What's the world coming to? We even had to wait in a long line to get into an art exhibit opening, the celebrated Lucien Freud (b. 1922) at LA Moca. No, that is not Tom Hanks you see. I had never seen so many depressed-looking people at an art show, most of them wearing dark colors except for one woman tottering around in a bright blue miniskirt and six-inch red stiletto high heels.

Although Freud was a portraitist, the painting that inspired the most comment was a view out the back of someone's flat in Paddington. It was a typically London view, and the familiarity of it inspired people to comment. "I bet that's London," one said. What's more, they seemed to like it a lot more than the depictions of all the depressed sad-looking portrait subjects and naked fat people. I guess that's just one of the hazards of being a realist painter. If people are sad, depressed, fat or perverted (there were some very questionable dog paintings in the exhibit) you basically are just stuck with it and have to paint them that way.

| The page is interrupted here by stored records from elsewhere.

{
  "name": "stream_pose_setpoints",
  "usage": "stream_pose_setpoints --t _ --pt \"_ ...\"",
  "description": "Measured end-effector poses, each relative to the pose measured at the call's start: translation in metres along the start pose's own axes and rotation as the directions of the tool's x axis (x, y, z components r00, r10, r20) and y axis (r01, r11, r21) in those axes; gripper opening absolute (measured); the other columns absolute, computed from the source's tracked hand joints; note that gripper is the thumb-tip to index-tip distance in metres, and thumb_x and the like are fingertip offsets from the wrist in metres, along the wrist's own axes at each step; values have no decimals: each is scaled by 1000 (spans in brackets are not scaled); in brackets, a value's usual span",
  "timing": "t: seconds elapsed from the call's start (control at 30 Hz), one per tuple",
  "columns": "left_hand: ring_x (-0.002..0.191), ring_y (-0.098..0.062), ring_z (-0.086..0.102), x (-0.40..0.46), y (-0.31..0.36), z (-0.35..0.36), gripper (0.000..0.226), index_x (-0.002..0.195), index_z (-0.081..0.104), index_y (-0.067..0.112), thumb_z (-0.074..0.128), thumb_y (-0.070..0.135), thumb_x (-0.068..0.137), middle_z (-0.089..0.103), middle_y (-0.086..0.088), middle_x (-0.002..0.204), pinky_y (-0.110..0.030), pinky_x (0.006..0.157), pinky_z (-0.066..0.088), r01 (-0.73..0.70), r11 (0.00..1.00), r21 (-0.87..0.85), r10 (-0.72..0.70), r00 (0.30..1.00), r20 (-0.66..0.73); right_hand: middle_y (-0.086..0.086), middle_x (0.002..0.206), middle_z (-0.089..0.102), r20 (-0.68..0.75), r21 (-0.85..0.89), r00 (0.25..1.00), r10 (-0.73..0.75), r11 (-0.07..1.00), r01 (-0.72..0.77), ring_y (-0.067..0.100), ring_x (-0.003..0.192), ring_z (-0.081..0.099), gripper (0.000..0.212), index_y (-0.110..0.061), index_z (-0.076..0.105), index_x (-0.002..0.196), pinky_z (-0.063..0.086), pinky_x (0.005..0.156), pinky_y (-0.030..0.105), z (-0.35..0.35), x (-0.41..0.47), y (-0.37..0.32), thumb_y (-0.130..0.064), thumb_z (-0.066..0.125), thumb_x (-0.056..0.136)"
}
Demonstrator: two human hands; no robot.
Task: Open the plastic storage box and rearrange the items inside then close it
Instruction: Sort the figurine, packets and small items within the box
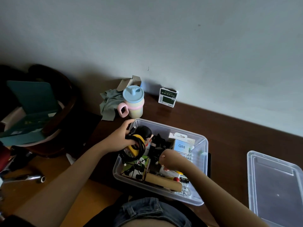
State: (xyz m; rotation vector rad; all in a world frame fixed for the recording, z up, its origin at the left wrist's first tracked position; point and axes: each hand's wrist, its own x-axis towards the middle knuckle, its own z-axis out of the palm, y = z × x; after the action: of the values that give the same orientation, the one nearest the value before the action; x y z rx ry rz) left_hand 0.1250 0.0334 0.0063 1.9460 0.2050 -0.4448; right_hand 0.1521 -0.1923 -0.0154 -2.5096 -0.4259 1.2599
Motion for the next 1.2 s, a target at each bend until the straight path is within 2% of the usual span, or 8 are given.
stream_pose_setpoints --t 0.1,0.2,0.4,0.73,0.83,0.97,1.1,1.2 --pt "105 -7 61 -1 -4 5 46 125 49 23 67 13 84 65 6 108 -25 87 51 5 994 112 -11 998 56 4 61 37 -62 -131 997 46 990 -54 18 55 39 33 -11 35 59 29 47 25 18 16 -8 1 43 89" --pt "103 -11 62 0 -4 12 33 117 56 20 65 17 86 66 2 107 -36 92 51 19 992 124 -27 998 60 7 72 50 -71 -176 992 102 978 -113 27 75 57 16 -4 55 79 41 57 28 31 28 -11 5 45 87" --pt "98 -20 61 4 -3 16 24 105 58 10 66 11 82 65 -5 98 -39 86 48 -16 998 56 27 977 -210 15 107 67 -202 -106 963 178 974 -202 30 99 64 31 -2 64 103 43 66 32 44 44 -17 10 42 86" --pt "108 6 50 18 1 31 52 123 48 22 59 -6 81 54 7 116 -6 91 38 -229 973 7 226 956 -185 6 72 51 -137 -285 986 91 950 -127 24 74 53 24 -9 49 70 43 62 30 17 21 -12 -20 56 90" --pt "109 -18 50 25 5 40 51 125 51 15 59 -9 80 47 2 113 -25 97 41 -285 949 131 306 935 -181 11 82 59 -158 -358 984 85 924 -137 23 74 51 18 -10 60 83 42 64 28 -2 -3 8 -26 54 89" --pt "117 -22 51 30 9 54 53 130 50 16 59 -6 82 56 2 117 -34 101 40 -280 920 275 317 943 -101 7 104 65 -225 -417 963 146 879 -230 25 95 62 20 -11 65 100 42 68 28 -21 -29 39 -26 56 91" --pt "117 -23 47 33 9 65 60 139 38 30 62 15 86 49 1 125 -38 93 39 -226 668 709 323 946 -2 7 105 65 -274 -597 958 90 765 -242 24 102 58 19 -9 64 100 43 75 29 -16 -38 53 -2 53 86" --pt "121 -23 39 32 14 72 62 136 39 31 66 23 81 38 -1 134 -40 95 35 -250 571 782 333 941 57 6 108 66 -243 -694 970 -13 701 -164 24 109 52 17 -11 66 102 39 94 33 -9 -36 64 -9 55 88"
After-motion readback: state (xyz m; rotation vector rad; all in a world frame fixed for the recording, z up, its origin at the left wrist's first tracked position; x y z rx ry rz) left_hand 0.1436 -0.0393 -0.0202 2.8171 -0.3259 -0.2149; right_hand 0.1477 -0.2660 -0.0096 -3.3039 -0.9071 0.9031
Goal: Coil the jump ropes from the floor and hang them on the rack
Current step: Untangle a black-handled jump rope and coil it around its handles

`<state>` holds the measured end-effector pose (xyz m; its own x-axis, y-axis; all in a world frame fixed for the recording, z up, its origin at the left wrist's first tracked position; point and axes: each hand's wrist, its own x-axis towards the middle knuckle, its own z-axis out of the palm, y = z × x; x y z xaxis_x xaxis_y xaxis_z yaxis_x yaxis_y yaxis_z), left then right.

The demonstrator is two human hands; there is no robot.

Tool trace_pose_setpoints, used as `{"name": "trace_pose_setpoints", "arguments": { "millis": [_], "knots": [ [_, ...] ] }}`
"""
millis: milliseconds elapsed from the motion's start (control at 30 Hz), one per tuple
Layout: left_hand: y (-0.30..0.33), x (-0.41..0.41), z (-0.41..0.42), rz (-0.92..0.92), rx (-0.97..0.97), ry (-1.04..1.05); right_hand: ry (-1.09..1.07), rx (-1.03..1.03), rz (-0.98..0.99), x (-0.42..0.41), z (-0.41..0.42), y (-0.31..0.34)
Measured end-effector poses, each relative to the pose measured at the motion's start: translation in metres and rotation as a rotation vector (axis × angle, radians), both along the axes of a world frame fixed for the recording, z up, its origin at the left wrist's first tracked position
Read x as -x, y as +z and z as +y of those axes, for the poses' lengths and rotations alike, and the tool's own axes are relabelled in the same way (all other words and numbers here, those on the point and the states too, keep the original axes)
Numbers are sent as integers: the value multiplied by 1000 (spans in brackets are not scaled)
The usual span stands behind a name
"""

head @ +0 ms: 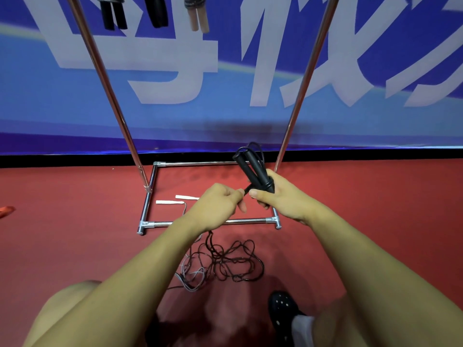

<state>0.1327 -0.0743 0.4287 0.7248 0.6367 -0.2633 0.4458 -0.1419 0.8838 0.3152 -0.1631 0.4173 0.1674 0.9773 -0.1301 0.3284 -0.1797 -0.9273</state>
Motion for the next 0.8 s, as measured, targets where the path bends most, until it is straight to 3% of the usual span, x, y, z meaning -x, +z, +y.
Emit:
{"name": "trace_pose_setpoints", "arguments": {
  "millis": [100, 200, 267, 667, 733, 800],
  "knots": [
    [-5, -1, 0, 12, 9, -16, -38, 39, 51, 8, 5, -5],
    [-7, 1, 2, 38, 0, -16, -73, 167, 372, 13, 8, -3],
    [-7, 2, 4, 38, 3, 0, -90, 163, 473, 13, 8, -3],
    [-6, 8, 0, 1, 21, -87, -89, 106, 61, 14, 0, -2],
    [-6, 9, -3, -36, 46, -119, -38, 146, 110, 17, -3, -1],
    [-2, 9, -5, -70, 70, -138, 83, 173, 295, 20, -7, 1]
  ]
}}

I liked the other half of the show better: "Conversations". One of the installations, in celebration of the primordial ooze and the beginning of rock music in a park in Jacksonville Fla, set a replica of the park in a large room next to a tarpaper shack. On the front porch of the shack were a couple of rocking chairs and a couple of turntables spinning LP records. A sign clearly indicated that you were supposed to get up on the porch, and change the record, so I hopped up there with this asian babe and we started spinning some Allman Brothers LPs. Vinyl!

A couple of rocks, and a familiar-looking composite-stone trashcan had been wired for sound, and the place started ... rocking.